Supplementary Python code for:
Carlier, N., Vandelanotte, K., Van de Vyver, H., Van Schaeybroeck, B., & Caluwaerts, S. (2026). Once upon a future heatwave: A practical storyline chain from existing climate data to stakeholder engagement. Climate Services, 43, 100681. https://doi.org/10.1016/j.cliser.2026.100681
If you use this code in your work, please cite the paper above.
hw.ipynb provides a general object-oriented framework for automatically processing daily temperature series.
anomalies.ipynb is a Python notebook in which the LGWR is calculated as described in the article.
scaling.ipynb is a Python notebook in which the LGWR is applied in scaling an observational temperature series for Brussels to GWL2.0.

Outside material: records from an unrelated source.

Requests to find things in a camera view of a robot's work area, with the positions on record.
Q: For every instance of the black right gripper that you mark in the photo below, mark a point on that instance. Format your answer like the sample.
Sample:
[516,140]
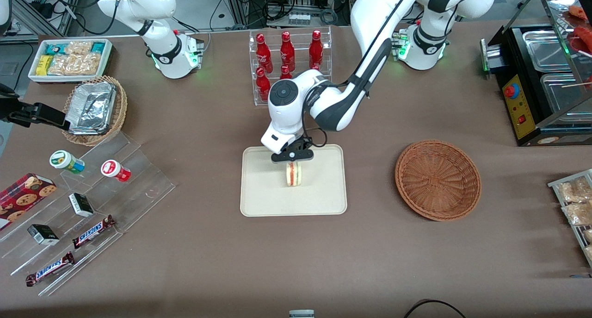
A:
[18,113]

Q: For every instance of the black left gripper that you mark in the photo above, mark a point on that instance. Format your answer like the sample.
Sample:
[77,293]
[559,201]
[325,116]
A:
[301,145]

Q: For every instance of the triangular sandwich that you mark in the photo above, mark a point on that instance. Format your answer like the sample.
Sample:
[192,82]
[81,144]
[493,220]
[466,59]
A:
[294,177]

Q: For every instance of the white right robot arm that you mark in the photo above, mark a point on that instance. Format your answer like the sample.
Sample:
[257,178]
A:
[162,12]

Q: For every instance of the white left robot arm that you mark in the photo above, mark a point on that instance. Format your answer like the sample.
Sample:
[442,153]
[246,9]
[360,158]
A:
[370,31]

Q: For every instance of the beige plastic tray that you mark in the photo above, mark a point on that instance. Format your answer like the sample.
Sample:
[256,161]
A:
[259,193]

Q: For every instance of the light wicker basket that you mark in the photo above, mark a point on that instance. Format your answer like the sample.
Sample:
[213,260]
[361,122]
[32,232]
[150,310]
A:
[121,109]

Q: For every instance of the brown wicker basket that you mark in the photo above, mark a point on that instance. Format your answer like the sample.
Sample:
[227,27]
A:
[437,181]

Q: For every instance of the tray of packaged pastries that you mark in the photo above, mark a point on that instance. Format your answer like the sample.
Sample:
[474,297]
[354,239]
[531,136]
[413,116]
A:
[555,184]

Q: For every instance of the stack of foil containers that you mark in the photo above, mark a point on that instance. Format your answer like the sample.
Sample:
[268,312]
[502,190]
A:
[91,107]

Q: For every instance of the white plastic snack bin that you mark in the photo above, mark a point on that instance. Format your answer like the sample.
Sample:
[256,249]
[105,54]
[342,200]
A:
[32,75]

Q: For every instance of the green lid cup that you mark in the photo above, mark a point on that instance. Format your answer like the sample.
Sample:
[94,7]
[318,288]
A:
[62,160]

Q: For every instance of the yellow snack pack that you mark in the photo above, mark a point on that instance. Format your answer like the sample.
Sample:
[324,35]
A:
[44,65]

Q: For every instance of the large clear cracker bag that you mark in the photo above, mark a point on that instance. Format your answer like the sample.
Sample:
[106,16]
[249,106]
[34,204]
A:
[76,65]

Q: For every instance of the teal snack pack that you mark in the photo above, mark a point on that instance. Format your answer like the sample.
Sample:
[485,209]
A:
[98,47]
[55,48]

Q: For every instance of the small clear cracker bag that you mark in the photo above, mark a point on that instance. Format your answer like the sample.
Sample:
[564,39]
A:
[78,47]

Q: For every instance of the red lid cup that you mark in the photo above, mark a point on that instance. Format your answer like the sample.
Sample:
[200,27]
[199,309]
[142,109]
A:
[112,169]

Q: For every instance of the red cookie box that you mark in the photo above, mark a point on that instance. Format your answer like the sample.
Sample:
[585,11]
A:
[23,197]

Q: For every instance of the clear acrylic bottle rack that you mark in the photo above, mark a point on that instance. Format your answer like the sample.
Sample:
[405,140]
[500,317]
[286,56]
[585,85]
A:
[253,77]

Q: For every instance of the small black box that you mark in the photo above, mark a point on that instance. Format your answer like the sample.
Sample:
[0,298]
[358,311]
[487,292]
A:
[43,234]
[81,205]

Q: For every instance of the clear acrylic stepped display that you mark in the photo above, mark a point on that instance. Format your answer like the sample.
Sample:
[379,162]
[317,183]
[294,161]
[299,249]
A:
[138,188]

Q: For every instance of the snickers bar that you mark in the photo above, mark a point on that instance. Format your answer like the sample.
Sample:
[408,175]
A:
[48,269]
[92,231]

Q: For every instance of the grey power strip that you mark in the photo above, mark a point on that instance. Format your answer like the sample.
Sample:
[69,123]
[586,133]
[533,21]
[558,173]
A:
[299,18]

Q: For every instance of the small grey device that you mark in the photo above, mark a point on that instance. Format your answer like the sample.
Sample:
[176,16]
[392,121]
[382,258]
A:
[301,314]

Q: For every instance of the black food warmer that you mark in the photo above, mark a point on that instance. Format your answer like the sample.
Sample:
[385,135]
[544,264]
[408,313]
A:
[522,109]

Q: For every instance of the steel food pan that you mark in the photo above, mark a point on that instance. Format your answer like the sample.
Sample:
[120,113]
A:
[548,52]
[562,93]

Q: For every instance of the clear bag of pastry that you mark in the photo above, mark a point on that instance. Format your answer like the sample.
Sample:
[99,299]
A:
[588,253]
[573,190]
[588,235]
[578,214]

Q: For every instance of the red sausage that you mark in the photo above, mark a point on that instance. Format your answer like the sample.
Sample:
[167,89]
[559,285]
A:
[579,12]
[583,40]

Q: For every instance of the aluminium frame rack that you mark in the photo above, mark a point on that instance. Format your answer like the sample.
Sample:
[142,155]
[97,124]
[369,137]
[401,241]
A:
[69,3]

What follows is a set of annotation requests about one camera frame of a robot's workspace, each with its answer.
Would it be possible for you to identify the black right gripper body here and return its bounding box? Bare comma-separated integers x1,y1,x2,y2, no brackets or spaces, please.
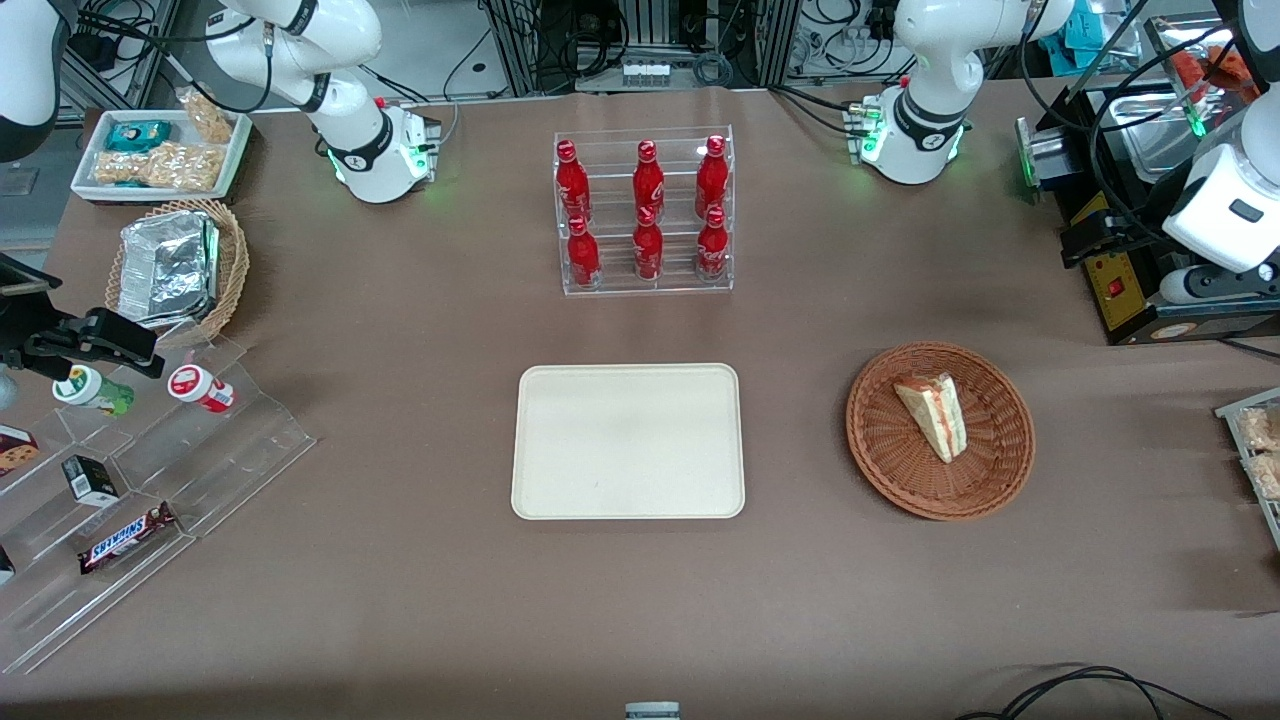
22,307,166,381

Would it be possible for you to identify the triangular sandwich wedge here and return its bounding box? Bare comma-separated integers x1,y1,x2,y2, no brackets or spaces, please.
893,373,969,465

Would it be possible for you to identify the light tan wicker basket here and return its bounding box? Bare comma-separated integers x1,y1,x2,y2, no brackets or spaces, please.
104,198,251,349

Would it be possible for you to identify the shiny metal tray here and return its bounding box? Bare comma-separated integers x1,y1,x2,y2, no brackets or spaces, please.
1100,85,1217,187

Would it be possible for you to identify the white rectangular snack tray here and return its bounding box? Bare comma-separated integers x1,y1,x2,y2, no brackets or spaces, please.
70,108,253,204

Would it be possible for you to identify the brown round wicker basket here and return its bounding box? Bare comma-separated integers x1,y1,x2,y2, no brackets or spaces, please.
845,341,1037,522

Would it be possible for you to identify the cream rectangular tray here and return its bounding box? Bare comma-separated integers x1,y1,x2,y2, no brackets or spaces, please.
510,363,747,521

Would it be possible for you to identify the black machine with yellow panel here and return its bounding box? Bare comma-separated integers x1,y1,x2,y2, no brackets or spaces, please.
1015,80,1280,347

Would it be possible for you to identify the green label white-capped bottle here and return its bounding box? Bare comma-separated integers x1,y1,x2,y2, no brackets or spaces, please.
52,364,136,418

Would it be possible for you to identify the red label white-capped bottle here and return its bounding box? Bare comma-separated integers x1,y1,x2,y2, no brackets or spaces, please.
167,364,237,414

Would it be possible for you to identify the small black box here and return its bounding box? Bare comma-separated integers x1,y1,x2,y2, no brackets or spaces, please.
61,455,121,507

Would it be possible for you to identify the brown cookie box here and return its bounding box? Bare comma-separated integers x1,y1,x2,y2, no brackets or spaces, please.
0,424,41,479

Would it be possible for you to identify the clear acrylic stepped stand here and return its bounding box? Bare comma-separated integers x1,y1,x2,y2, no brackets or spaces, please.
0,335,319,676

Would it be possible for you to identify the large clear peanut snack bag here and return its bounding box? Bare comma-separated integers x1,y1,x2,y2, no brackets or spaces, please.
94,142,224,192

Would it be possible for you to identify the brown Snickers bar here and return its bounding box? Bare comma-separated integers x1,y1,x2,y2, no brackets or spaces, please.
78,501,178,576

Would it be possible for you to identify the teal snack packet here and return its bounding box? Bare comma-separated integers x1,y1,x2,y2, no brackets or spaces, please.
105,120,173,153

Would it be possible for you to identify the red orange food item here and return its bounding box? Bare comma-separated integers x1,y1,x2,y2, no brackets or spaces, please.
1172,48,1257,101

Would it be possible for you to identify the small clear peanut snack bag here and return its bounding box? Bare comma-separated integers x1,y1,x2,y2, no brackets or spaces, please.
178,87,237,146

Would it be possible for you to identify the teal paper packet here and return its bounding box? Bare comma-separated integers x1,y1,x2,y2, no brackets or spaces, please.
1062,0,1102,53

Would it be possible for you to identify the red cola bottle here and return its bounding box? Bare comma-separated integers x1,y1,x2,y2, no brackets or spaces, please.
555,139,591,223
632,139,666,216
633,205,665,283
567,215,601,291
696,205,730,283
695,134,730,216

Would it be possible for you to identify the clear acrylic bottle rack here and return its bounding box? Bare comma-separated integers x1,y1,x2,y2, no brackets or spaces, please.
553,125,735,297

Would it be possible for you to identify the grey wire rack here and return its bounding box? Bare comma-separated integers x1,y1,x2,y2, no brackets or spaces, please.
1215,388,1280,551

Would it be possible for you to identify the black floor cable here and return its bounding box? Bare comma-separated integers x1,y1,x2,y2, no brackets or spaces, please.
955,665,1236,720

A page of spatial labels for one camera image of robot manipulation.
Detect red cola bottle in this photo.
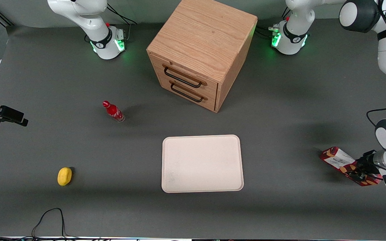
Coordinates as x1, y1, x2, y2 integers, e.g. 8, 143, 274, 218
102, 100, 126, 123

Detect beige rectangular tray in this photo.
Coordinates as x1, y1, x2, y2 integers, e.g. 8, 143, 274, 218
162, 135, 244, 193

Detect black metal drawer handle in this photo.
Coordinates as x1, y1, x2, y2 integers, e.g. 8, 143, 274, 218
171, 82, 204, 103
164, 66, 203, 89

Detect red cookie box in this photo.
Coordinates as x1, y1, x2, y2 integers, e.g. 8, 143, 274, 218
320, 146, 383, 187

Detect black right base cables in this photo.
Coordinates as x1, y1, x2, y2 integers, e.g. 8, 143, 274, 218
107, 3, 138, 42

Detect black looped cable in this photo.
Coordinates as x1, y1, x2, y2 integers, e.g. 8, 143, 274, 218
31, 208, 70, 239

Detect black base cables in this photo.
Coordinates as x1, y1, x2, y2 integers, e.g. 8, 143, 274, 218
107, 3, 138, 42
256, 7, 292, 38

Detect wooden drawer cabinet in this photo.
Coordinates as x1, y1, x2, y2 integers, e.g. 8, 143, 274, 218
146, 0, 258, 113

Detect wooden drawer front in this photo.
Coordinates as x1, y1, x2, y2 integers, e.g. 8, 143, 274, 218
149, 54, 219, 101
158, 74, 218, 112

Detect yellow lemon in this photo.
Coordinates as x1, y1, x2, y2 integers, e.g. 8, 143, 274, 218
57, 167, 73, 186

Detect black cable bundle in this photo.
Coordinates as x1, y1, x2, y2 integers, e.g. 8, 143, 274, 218
0, 230, 101, 241

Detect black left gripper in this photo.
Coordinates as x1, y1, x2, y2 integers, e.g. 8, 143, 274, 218
348, 150, 382, 181

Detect black left base cables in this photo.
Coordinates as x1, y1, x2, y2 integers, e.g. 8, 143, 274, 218
256, 7, 292, 38

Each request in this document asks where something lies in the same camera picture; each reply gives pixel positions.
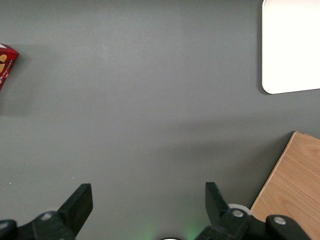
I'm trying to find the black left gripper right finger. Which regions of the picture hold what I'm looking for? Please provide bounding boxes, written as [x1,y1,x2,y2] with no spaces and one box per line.
[194,181,312,240]

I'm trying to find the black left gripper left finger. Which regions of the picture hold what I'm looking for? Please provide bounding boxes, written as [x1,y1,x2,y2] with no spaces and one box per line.
[0,183,94,240]

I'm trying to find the red tartan shortbread cookie box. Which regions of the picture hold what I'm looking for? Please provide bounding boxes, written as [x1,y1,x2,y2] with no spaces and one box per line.
[0,43,20,92]

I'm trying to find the white rectangular tray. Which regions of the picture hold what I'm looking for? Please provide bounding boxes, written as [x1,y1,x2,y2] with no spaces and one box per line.
[261,0,320,95]

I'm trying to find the wooden drawer cabinet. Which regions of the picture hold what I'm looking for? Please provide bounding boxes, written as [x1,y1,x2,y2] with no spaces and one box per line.
[249,131,320,240]

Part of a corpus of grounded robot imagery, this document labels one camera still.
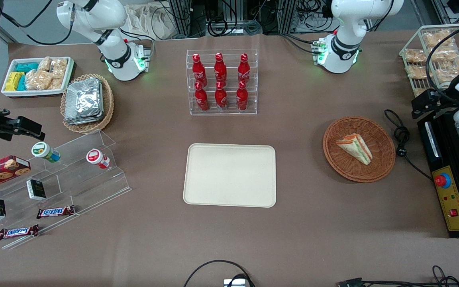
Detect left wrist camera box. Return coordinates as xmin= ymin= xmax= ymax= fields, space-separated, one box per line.
xmin=411 ymin=98 xmax=441 ymax=120

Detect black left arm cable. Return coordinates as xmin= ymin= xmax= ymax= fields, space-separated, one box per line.
xmin=425 ymin=18 xmax=459 ymax=102

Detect clear acrylic bottle rack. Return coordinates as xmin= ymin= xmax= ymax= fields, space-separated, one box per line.
xmin=186 ymin=49 xmax=258 ymax=116

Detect red lid snack cup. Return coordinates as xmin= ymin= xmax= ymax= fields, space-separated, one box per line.
xmin=86 ymin=149 xmax=110 ymax=169

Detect black looped cable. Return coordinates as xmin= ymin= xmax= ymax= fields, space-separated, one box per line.
xmin=183 ymin=260 xmax=256 ymax=287

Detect black machine with yellow panel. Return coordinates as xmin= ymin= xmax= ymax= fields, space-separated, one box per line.
xmin=417 ymin=112 xmax=459 ymax=238

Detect white wire rack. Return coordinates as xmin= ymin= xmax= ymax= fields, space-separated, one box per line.
xmin=399 ymin=24 xmax=459 ymax=98

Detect light tan wicker basket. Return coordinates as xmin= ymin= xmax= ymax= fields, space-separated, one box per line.
xmin=61 ymin=74 xmax=114 ymax=134

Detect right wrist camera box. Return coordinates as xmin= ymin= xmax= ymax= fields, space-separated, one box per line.
xmin=6 ymin=116 xmax=46 ymax=141

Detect white cloth bag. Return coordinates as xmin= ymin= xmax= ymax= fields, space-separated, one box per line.
xmin=126 ymin=4 xmax=178 ymax=40

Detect green lid snack cup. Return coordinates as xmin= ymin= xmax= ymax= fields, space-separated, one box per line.
xmin=31 ymin=142 xmax=61 ymax=163

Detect white rectangular snack bin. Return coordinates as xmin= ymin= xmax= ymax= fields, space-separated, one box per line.
xmin=1 ymin=57 xmax=75 ymax=98

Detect silver foil pouch stack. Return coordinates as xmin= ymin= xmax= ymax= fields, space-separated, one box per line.
xmin=64 ymin=78 xmax=104 ymax=125

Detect snickers chocolate bar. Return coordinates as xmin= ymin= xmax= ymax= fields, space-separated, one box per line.
xmin=36 ymin=205 xmax=75 ymax=219
xmin=0 ymin=224 xmax=39 ymax=240

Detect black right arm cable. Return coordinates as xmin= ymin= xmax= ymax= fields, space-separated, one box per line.
xmin=0 ymin=0 xmax=75 ymax=45

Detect black cable bundle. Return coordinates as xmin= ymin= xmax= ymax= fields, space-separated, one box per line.
xmin=357 ymin=265 xmax=459 ymax=287

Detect clear acrylic stepped display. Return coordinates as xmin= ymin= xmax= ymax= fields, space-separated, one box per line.
xmin=0 ymin=130 xmax=131 ymax=250

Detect round brown wicker basket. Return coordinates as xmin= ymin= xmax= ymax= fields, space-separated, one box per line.
xmin=323 ymin=116 xmax=396 ymax=183

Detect yellow snack packet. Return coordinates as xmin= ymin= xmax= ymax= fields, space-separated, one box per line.
xmin=6 ymin=72 xmax=25 ymax=92

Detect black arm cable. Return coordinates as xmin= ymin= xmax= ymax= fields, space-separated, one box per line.
xmin=425 ymin=18 xmax=459 ymax=102
xmin=0 ymin=0 xmax=75 ymax=45

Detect red cola bottle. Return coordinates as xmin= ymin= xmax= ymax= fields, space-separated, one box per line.
xmin=215 ymin=81 xmax=228 ymax=111
xmin=192 ymin=53 xmax=207 ymax=86
xmin=214 ymin=53 xmax=228 ymax=85
xmin=238 ymin=53 xmax=251 ymax=84
xmin=194 ymin=82 xmax=209 ymax=112
xmin=236 ymin=81 xmax=249 ymax=111

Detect triangular sandwich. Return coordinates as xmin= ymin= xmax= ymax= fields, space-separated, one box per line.
xmin=336 ymin=134 xmax=373 ymax=165

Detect black power cable with plug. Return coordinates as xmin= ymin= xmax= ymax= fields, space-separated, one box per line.
xmin=384 ymin=109 xmax=433 ymax=181

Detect red emergency stop button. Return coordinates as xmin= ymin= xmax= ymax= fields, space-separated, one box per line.
xmin=434 ymin=173 xmax=451 ymax=189

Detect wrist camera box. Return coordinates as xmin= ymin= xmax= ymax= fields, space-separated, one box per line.
xmin=411 ymin=98 xmax=441 ymax=120
xmin=6 ymin=116 xmax=46 ymax=141

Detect cream plastic tray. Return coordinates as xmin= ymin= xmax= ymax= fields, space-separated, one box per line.
xmin=183 ymin=143 xmax=277 ymax=208

mining_selected_sims.ipynb contains code for mining years of extreme heat from the KS-filtered set of EURO-CORDEX simulations using GWS targets.
WBGT and productivity loss calculations for the demo year are contained in productivity_2060.ipynb.
Fire hazard calculations for the demo year are contained in fwi_2060.ipynb.
Modelling of Zeeschelde water temperatures during the demo year is done in Zeeschelde_temp2060.ipynb.
All necessary data can be accessed freely or can be made available upon request. Some external Python packages may need to be installed for the impact analysis.